Por Juan Pablo Ojeda

 

La presidenta Claudia Sheinbaum Pardo oficializó la intención de nombrar a Roberto Lazzeri, actual director general de Nacional Financiera (Nafin) y Bancomext, como el próximo titular de la Embajada de México en Estados Unidos. El anuncio marca el inicio del protocolo diplomático que requiere el beneplácito formal del gobierno estadounidense.

El relevo en Washington busca capitalizar la experiencia financiera de Lazzeri, quien fungió como colaborador cercano en la Secretaría de Hacienda y Crédito Público (SHCP) bajo la gestión de Rogelio Ramírez de la O. Su perfil ha sido seleccionado por su capacidad técnica en temas comerciales, un sector clave en la relación bilateral.

El proceso de transición institucional está sujeto a la aprobación de las autoridades norteamericanas, razón por la cual el anuncio se mantuvo bajo reserva hasta este momento. La administración federal estima que el perfil técnico de Lazzeri facilitará la gestión de los acuerdos vigentes en materia comercial y migratoria.

En su gestión al frente de Nafin, Lazzeri ha supervisado una expansión en el crédito y la creación de fondos específicos destinados a la innovación tecnológica. Estos resultados financieros son presentados por el Ejecutivo como la base de su capacidad para operar en la interlocución con el mercado estadounidense.

El actual embajador, Esteban Moctezuma, concluye una gestión iniciada en 2021. De acuerdo con el Ejecutivo, su trabajo en temas de transporte, fitosanidad y exportaciones ganaderas ha sido determinante para la estabilidad de la agenda binacional.

La estrategia de Gobierno Federal contempla la retención de Moctezuma Barragán dentro de la estructura administrativa.

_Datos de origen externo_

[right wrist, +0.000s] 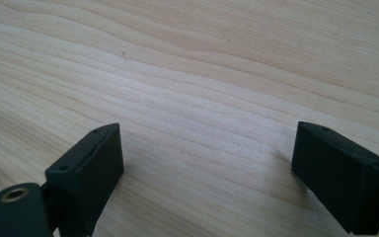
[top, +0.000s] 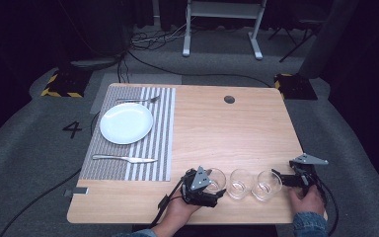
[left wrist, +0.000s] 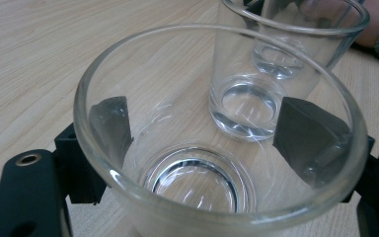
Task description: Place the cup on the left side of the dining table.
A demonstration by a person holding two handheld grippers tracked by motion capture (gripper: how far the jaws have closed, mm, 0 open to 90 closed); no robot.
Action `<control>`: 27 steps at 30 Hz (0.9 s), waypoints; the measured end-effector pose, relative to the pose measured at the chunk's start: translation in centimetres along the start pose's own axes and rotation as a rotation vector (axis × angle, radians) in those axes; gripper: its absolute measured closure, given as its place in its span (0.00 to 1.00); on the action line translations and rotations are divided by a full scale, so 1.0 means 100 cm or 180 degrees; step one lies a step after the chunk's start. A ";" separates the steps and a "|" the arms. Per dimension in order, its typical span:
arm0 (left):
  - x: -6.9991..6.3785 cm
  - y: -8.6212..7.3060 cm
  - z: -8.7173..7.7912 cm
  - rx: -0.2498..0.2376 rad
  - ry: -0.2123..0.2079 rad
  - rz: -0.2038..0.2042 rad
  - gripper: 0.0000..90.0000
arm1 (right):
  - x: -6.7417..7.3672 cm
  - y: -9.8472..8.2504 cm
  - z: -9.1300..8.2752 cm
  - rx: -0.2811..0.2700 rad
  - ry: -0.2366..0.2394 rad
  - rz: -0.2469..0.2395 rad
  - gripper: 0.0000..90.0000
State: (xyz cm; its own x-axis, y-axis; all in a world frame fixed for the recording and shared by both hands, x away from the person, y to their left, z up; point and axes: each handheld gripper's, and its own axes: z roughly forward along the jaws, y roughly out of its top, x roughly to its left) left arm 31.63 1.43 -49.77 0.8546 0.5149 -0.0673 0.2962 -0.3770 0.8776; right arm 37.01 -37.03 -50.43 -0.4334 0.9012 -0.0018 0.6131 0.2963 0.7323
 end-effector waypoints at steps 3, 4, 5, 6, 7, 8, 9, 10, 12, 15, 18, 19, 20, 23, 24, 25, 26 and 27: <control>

Se espera que, tras su salida de la sede diplomática, se le asigne una nueva responsabilidad dentro del gabinete federal en una fecha próxima.

El seguimiento de este nombramiento es esencial para medir la continuidad de la política exterior. El éxito de esta transición dependerá tanto del aval estadounidense como de la capacidad del nuevo embajador para equilibrar las demandas económicas y las tensiones fronterizas.